_ASSIGNMENT_: Print word for word the records from the line containing "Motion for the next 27" through the end.

Saved data entries
-- Opening Marker --
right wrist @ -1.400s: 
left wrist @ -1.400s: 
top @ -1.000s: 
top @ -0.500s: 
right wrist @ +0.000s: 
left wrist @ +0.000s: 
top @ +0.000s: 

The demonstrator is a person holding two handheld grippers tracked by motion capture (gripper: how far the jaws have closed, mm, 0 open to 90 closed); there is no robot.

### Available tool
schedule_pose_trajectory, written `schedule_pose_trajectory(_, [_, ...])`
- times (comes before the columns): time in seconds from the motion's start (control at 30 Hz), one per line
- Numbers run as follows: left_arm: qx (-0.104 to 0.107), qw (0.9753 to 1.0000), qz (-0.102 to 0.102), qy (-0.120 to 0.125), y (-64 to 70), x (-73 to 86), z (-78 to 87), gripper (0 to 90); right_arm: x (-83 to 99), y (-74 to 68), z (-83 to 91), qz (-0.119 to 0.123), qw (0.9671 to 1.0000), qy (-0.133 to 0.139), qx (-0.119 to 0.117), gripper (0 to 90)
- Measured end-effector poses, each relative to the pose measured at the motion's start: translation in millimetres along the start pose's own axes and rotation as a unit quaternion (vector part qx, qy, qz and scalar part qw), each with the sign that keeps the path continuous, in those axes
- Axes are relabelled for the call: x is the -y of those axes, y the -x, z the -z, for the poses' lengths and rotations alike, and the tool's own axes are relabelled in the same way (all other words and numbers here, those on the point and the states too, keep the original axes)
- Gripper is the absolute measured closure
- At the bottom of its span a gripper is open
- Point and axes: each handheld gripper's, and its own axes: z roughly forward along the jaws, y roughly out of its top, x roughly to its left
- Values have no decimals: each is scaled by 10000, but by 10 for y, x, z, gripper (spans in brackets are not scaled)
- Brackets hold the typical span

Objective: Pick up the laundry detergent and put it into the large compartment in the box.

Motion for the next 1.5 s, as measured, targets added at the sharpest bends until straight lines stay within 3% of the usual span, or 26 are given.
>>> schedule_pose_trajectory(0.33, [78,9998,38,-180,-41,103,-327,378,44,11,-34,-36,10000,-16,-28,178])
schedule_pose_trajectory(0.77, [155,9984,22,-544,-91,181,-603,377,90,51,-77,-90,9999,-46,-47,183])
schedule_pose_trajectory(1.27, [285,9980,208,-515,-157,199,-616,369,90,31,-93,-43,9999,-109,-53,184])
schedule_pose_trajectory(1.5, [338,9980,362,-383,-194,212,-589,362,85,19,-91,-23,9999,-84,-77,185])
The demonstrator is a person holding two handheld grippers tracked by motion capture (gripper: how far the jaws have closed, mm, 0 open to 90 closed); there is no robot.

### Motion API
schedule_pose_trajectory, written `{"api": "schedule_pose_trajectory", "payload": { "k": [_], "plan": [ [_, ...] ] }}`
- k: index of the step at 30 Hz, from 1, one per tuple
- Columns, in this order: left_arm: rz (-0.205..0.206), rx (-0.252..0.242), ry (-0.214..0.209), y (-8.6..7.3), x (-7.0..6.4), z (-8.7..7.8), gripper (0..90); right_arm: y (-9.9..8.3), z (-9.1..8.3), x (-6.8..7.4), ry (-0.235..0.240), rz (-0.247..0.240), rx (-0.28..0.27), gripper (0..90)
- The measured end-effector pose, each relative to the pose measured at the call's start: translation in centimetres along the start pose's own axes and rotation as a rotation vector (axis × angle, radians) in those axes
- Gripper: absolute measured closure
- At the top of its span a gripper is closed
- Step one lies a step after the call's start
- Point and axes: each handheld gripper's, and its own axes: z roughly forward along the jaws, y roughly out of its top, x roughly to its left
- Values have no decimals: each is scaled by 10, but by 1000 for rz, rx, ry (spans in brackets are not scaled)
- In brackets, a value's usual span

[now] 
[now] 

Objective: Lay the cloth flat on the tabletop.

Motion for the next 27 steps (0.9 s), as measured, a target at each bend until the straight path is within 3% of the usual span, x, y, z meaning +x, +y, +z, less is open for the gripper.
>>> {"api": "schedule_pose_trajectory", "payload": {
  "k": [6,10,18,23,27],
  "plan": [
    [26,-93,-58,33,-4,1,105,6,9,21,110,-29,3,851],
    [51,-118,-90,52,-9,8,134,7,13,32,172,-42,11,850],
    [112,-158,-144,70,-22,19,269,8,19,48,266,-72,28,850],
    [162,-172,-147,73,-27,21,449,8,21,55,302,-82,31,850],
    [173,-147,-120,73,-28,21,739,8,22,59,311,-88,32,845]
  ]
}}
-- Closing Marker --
_COMPLETED TASK_:
Motion for the next 27 steps (0.9 s), as measured, a target at each bend until the straight path is within 3% of the usual span, x, y, z meaning +x, +y, +z, less is open for the gripper.
>>> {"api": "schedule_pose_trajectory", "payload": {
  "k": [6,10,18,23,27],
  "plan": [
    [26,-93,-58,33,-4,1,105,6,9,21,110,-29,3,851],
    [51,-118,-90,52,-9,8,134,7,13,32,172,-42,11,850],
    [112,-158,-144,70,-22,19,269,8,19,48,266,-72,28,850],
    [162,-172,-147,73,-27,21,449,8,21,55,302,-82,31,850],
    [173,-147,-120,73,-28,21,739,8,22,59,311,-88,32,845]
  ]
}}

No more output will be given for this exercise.